▸ **WHAT IS BEING ASKED**:
Copy out the entries below exactly as they stand, but only from the line containing "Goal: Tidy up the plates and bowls" through the line containing "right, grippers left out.".
○ ○ ○ ○ ○ ○ ○
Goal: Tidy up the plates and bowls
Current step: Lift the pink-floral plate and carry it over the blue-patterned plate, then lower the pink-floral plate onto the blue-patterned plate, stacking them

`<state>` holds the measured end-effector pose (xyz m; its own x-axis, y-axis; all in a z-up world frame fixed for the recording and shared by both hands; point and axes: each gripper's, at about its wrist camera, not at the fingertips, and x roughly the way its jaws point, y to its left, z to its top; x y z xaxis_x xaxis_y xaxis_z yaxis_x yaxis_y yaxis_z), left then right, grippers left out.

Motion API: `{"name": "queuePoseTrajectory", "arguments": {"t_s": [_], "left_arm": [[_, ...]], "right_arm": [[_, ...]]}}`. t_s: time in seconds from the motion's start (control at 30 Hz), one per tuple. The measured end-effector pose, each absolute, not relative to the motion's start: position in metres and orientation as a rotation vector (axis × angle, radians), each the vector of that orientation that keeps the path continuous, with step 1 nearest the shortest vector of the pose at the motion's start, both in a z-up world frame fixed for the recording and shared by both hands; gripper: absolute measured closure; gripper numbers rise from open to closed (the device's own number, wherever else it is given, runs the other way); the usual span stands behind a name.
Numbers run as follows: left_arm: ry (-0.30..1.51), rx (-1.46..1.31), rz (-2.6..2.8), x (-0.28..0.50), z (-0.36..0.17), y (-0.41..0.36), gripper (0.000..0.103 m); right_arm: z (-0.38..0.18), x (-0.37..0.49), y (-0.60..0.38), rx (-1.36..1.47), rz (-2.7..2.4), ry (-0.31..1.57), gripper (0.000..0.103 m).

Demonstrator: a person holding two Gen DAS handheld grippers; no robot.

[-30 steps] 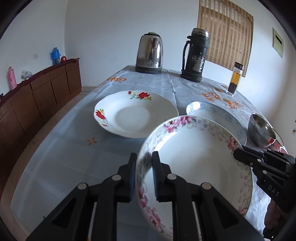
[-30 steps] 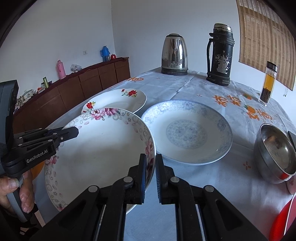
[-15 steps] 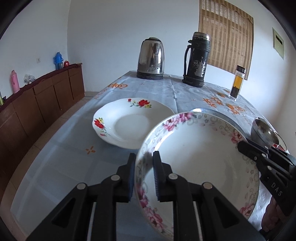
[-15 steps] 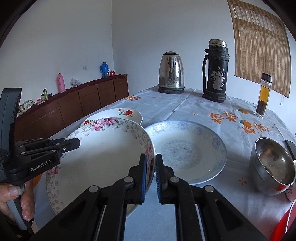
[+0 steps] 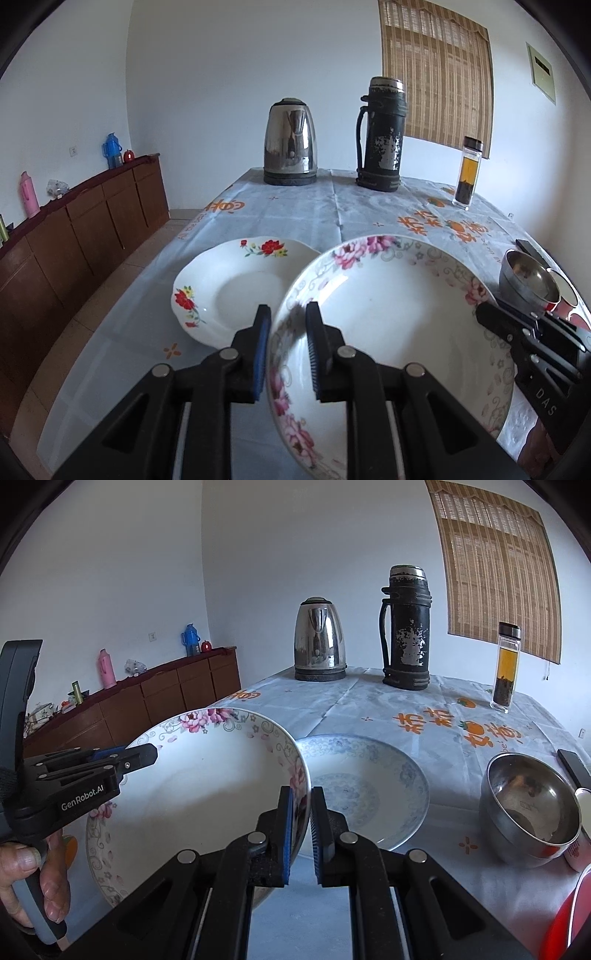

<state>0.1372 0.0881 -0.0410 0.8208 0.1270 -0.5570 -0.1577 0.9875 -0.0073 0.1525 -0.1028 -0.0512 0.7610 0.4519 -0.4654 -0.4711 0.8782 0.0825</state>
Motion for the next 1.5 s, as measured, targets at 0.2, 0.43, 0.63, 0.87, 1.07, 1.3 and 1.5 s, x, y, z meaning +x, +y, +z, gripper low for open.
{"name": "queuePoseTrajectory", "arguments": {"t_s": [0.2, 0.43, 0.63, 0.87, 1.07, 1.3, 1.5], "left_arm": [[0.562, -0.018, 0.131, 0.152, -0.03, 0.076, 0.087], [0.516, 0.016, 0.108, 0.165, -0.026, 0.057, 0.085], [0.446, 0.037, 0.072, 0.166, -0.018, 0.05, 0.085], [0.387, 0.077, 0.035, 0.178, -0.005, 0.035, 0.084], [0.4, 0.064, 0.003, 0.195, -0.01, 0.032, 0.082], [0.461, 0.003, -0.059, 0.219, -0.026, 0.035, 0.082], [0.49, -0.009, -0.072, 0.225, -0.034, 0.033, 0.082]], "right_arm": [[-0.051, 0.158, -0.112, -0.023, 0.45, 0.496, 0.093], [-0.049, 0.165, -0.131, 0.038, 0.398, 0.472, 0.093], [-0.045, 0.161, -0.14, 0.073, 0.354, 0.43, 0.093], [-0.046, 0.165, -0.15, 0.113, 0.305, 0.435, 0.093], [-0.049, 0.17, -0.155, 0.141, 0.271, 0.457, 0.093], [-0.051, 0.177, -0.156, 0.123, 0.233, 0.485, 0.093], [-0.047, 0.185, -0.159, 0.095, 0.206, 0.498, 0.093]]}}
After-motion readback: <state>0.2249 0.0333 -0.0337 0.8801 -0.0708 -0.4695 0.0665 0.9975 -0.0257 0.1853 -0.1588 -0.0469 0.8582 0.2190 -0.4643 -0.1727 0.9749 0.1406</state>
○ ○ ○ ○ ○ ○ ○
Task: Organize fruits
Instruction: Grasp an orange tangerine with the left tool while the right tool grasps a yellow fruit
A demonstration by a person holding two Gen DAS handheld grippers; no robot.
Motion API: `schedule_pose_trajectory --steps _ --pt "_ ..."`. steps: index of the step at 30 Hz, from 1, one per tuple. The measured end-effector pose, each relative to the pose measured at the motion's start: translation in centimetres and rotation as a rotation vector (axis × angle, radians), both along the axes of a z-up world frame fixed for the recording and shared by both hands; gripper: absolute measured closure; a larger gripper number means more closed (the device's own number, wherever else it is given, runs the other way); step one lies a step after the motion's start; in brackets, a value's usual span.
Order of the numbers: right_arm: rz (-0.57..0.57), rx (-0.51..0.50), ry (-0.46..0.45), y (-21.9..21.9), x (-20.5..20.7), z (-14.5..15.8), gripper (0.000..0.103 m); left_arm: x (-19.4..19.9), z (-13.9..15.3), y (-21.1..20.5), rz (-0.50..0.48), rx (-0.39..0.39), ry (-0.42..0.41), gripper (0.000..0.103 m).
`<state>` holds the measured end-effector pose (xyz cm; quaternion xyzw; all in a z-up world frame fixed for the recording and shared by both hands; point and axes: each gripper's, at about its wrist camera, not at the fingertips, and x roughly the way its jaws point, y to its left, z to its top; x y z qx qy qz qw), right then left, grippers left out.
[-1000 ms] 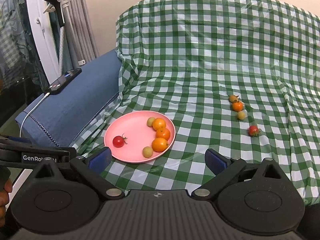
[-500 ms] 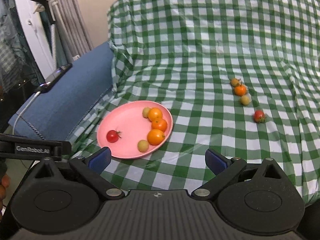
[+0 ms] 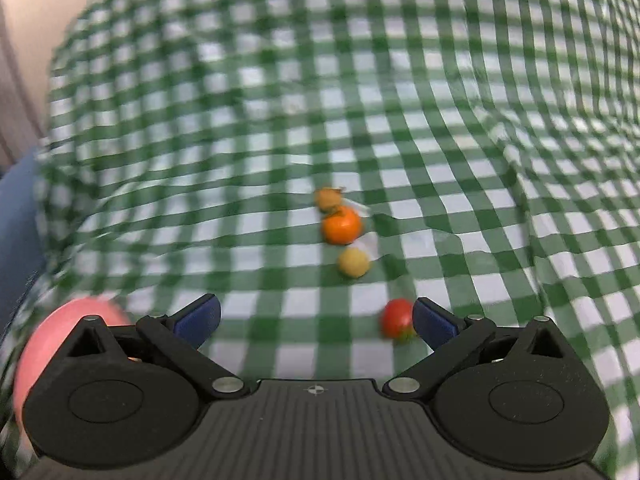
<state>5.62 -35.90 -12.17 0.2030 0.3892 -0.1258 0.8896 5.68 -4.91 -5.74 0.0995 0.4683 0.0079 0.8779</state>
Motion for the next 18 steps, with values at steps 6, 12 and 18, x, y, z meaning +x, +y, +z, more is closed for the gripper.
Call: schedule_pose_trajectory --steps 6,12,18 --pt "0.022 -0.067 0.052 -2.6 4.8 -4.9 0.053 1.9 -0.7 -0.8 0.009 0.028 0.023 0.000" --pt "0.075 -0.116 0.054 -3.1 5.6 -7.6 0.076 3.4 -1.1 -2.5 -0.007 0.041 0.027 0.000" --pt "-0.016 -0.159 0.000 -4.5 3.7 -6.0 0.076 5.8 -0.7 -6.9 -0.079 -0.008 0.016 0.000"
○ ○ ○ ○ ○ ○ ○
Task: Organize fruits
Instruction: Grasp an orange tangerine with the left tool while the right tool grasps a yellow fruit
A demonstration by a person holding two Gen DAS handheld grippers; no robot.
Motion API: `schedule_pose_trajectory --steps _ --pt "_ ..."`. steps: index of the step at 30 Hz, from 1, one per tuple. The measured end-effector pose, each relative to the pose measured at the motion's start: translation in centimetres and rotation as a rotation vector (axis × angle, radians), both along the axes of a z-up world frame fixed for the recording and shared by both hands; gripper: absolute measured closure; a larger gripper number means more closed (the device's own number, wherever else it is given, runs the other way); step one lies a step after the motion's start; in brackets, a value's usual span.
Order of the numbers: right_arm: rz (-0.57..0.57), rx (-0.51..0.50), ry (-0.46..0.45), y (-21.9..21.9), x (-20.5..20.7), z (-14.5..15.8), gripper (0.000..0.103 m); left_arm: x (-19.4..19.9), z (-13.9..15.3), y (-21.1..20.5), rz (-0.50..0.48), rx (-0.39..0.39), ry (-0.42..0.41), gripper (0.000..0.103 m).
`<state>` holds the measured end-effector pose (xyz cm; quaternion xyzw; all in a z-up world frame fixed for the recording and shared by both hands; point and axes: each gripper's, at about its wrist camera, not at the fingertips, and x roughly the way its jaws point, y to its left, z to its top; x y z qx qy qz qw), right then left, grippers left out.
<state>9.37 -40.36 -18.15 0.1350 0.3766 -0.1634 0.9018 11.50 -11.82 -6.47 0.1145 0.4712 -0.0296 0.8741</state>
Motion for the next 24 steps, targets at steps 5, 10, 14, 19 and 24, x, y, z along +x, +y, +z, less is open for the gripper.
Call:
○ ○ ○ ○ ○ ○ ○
▸ **SOLUTION FOR THIS EXERCISE**:
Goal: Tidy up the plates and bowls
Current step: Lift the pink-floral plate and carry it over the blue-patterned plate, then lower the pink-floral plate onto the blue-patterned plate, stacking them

`<state>` holds the measured end-effector pose (xyz m; its own x-axis, y-axis; all in a z-up world frame fixed for the recording and shared by both hands; point and axes: each gripper's, at about its wrist camera, not at the fingertips, and x roughly the way its jaws point, y to its left, z to its top; x y z xaxis_x xaxis_y xaxis_z yaxis_x yaxis_y yaxis_z), left then right, grippers left out.

Nothing else goes with this output.